É no que aposta o professor Luiz Fernando Soares da Silva, que recentemente proferiu palestra no Encontro Científico da Unopar. Para ele, o computador ou até mesmo o bom e velho bloquinho de anotações ajudam a evitar abusos. A educação financeira, seja via tecnologia da informação ou na ponta do lápis, é disciplina que se aprende de pequeno e, ao contrário de fórmulas e afins, deve ser recorrente por toda a vida.

As pessoas têm noção de orçamento e controle de gastos?
De forma alguma. Esse é um paradigma que precisamos quebrar. Elas não sabem, e, por mais que seja dito, elas só têm noção do que está errado no orçamento após o período de um mês, quando têm acesso a uma planilha com todos os gastos diários. Quando prestamos consultoria para as finanças pessoais, fazemos uma somatória e lançamos, numa planilha, todos os tipos de gastos, como moradia, alimentação e vestuário. Geralmente as pessoas caem para trás com o que vêem.

Se pudéssemos criar uma pirâmide do que é palpável e do que é descartável, qual sua sugestão?
Pesquisas da Fundação Getúlio Vargas e do IBGE mostram que as necessidades básicas são moradia, alimentação, saúde/bem-estar e cultura. Se uma pessoa não mora bem, ela não vai produzir bem ou conseguir trabalhar. O acesso à cultura também é importante, bem como o acesso a sites simuladores de gastos pessoais, voltados à economia doméstica. Preconizando esses tópicos, eu tiro aquilo que é desejo e levo em consideração aquilo que de fato preciso. Uma calça, por exemplo, é uma necessidade, mas uma calça de R$ 800 não. Trata-se de um desejo. O grande segredo é priorizar o que é necessário e eliminar o que é desejo.

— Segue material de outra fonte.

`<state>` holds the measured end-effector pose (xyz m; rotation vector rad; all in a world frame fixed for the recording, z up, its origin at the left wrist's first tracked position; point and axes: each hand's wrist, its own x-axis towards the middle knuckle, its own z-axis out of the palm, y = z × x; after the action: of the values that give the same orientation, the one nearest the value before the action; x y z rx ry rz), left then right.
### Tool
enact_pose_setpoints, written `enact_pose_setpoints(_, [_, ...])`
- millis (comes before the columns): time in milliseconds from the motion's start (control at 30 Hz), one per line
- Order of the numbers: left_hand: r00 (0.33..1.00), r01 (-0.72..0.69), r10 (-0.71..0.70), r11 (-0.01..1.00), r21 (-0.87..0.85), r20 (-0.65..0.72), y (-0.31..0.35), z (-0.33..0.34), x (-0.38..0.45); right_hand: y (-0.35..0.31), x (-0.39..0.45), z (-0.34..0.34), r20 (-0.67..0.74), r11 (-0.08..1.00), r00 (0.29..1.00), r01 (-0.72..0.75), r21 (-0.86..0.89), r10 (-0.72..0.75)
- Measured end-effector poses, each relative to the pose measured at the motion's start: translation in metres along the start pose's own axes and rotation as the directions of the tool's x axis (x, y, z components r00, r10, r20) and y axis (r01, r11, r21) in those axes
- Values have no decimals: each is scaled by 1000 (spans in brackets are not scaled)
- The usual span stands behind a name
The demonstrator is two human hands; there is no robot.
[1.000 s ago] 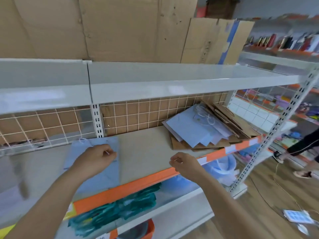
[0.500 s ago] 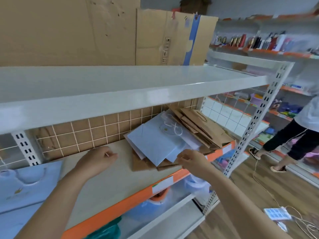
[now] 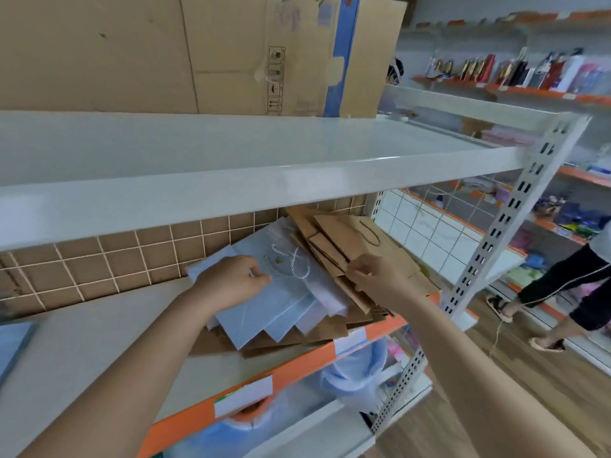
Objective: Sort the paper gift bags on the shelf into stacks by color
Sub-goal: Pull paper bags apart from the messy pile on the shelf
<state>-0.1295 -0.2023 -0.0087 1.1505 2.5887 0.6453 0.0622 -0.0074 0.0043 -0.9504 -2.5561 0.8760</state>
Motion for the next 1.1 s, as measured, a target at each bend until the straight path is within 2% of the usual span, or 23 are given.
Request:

Mas essas lojas que vendem calças de R$800 ou até mais sempre faturam muito...
A facilidade de crédito está aí. É fácil eu ter um carro. Difícil é pensar que esse carro vai ter uma parcela mensal, que vai precisar de combustível, manutenção, IPVA, seguro. A facilidade de crédito faz com que as pessoas olhem somente com o olhar do consumismo, não observando as consequências e, por tabela, se endividando, não sabendo se seus respectivos orçamentos comportam determinados gastos.

O brasileiro em si está menos educado financeiramente?
Acredito que sim. Ouço de muitos professores e acho que deveríamos lutar com o MEC e demais órgãos ligados à educação para incluirmos a disciplina de educação financeira desde o ensino fundamental. Em Londres, por exemplo, determinadas escolas mostram para as crianças como se educar financeiramente. Muitas crianças inglesas sabem onde aplicar e o que poupar da quantia que recebem mensalmente de seus pais, coisa que não vemos no Brasil. Resultado: as crianças optam pelo comprar, comprar e comprar. Elas acessam a internet e querem os últimos lançamentos, não tendo noção de que gastos podem ser controlados.

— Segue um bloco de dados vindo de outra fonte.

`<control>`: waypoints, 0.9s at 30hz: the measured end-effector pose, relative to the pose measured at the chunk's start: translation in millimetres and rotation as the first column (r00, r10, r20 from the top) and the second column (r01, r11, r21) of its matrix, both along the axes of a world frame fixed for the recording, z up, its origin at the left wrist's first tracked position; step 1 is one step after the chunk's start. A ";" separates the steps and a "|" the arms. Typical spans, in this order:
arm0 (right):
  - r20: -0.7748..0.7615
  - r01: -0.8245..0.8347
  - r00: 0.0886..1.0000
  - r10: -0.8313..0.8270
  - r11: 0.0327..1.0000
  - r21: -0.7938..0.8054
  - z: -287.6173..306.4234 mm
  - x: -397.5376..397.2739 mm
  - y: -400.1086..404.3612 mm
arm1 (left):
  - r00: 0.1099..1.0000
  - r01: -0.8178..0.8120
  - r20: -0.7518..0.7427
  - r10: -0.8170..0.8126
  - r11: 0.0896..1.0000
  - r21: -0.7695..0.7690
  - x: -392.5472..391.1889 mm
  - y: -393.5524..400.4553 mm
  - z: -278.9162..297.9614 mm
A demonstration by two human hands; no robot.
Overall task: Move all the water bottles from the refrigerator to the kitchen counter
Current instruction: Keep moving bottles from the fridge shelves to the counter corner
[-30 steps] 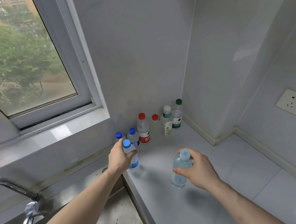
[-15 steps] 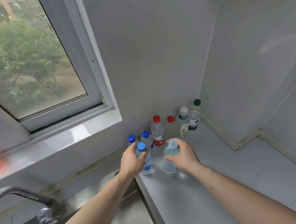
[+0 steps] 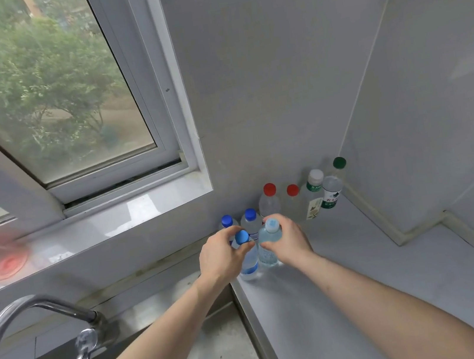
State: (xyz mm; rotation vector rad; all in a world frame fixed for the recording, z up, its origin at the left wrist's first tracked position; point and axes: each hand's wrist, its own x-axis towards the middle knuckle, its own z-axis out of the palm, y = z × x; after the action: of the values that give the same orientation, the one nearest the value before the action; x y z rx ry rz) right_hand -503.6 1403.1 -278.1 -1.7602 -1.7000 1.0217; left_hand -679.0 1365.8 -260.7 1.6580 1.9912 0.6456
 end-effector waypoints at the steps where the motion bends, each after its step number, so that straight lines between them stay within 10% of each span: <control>1: -0.003 -0.015 1.000 0.015 1.000 0.003 1.6 -2.4 1.2 | 1.000 -0.005 0.013 0.005 1.000 0.004 0.8 0.7 -0.8; 27: -0.007 -0.024 1.000 0.023 0.998 -0.055 44.3 24.9 -82.2 | 0.990 0.033 0.141 -0.022 0.997 -0.074 -3.9 -28.5 26.8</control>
State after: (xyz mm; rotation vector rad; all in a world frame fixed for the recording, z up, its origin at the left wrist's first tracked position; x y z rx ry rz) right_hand -478.7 1320.9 -233.8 -1.7731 -1.7076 1.0935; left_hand -682.9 1337.3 -233.9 1.5493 1.8672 0.6493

A saúde financeira não está atrelada somente ao quanto ganhamos?
Na verdade, temos que nos preocupar com três tópicos: quanto ganhamos, quanto gastamos e quanto poupamos. Uma das características do planejamento é exatamente nossa poupança doméstica, isto é, quanto guardamos. Se pensarmos em poupar desde cedo, lá na frente não vamos precisar nos preocupar com os rendimentos. Daí a importância de uma boa poupança, da previdência privada, da economia, porque lá na frente vamos precisar disso.

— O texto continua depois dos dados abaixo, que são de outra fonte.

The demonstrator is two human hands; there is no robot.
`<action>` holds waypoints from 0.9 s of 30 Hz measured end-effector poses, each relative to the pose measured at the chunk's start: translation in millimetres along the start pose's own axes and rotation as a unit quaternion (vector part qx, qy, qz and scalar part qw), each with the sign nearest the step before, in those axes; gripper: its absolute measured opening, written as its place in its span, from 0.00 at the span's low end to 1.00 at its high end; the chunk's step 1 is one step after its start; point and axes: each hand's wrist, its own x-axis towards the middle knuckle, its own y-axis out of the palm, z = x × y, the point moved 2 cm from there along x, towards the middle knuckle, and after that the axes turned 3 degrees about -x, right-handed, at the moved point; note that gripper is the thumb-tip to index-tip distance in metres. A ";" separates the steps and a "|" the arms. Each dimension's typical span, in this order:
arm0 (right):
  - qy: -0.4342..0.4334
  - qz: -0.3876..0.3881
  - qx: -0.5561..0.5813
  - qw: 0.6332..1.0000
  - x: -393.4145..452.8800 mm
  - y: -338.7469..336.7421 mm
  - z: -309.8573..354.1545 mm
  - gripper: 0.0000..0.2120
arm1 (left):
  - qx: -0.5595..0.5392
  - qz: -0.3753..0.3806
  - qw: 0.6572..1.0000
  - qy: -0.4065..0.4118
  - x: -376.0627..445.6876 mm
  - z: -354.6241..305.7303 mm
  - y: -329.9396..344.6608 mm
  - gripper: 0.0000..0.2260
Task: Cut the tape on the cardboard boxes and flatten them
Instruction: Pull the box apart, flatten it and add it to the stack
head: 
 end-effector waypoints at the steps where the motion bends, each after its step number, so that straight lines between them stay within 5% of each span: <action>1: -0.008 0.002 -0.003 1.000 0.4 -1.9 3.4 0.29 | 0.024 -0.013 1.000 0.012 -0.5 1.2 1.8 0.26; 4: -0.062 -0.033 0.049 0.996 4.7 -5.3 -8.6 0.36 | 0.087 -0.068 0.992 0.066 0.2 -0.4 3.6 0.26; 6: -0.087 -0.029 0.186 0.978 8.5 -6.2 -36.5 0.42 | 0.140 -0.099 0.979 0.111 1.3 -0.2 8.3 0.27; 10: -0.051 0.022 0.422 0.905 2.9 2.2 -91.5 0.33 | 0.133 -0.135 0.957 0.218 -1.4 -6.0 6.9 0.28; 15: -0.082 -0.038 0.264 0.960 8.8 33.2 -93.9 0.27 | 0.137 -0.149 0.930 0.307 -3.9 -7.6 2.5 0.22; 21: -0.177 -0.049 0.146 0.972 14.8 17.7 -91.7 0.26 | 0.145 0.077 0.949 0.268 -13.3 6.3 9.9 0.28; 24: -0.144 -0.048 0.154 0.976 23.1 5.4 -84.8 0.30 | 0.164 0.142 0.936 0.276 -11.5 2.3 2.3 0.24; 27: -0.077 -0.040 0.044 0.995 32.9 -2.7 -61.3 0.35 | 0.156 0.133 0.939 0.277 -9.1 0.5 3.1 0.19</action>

Devemos sempre optar pela compra à vista? E quanto poupar?
Primeiramente devemos levar em conta que não existe essa questão da compra parcelada sem juros. Se você não tem em mãos uma planilha, se ao menos tiver anotado tudo o que ganha e quanto guarda, faça-se a pergunta: posso ou não posso assumir essa dívida, seja ela à vista ou parcelada? Agora, para se condicionar a economizar, comece economizando 1%. Em caso de dívidas, tente procurar a melhor saída para quitá-las. Uma vez pagas, como o ser humano é bastante competitivo, você provavelmente vai ultrapassar essa economia para 2% de seus rendimentos, e assim sucessivamente. Comece com pouco, mas comece!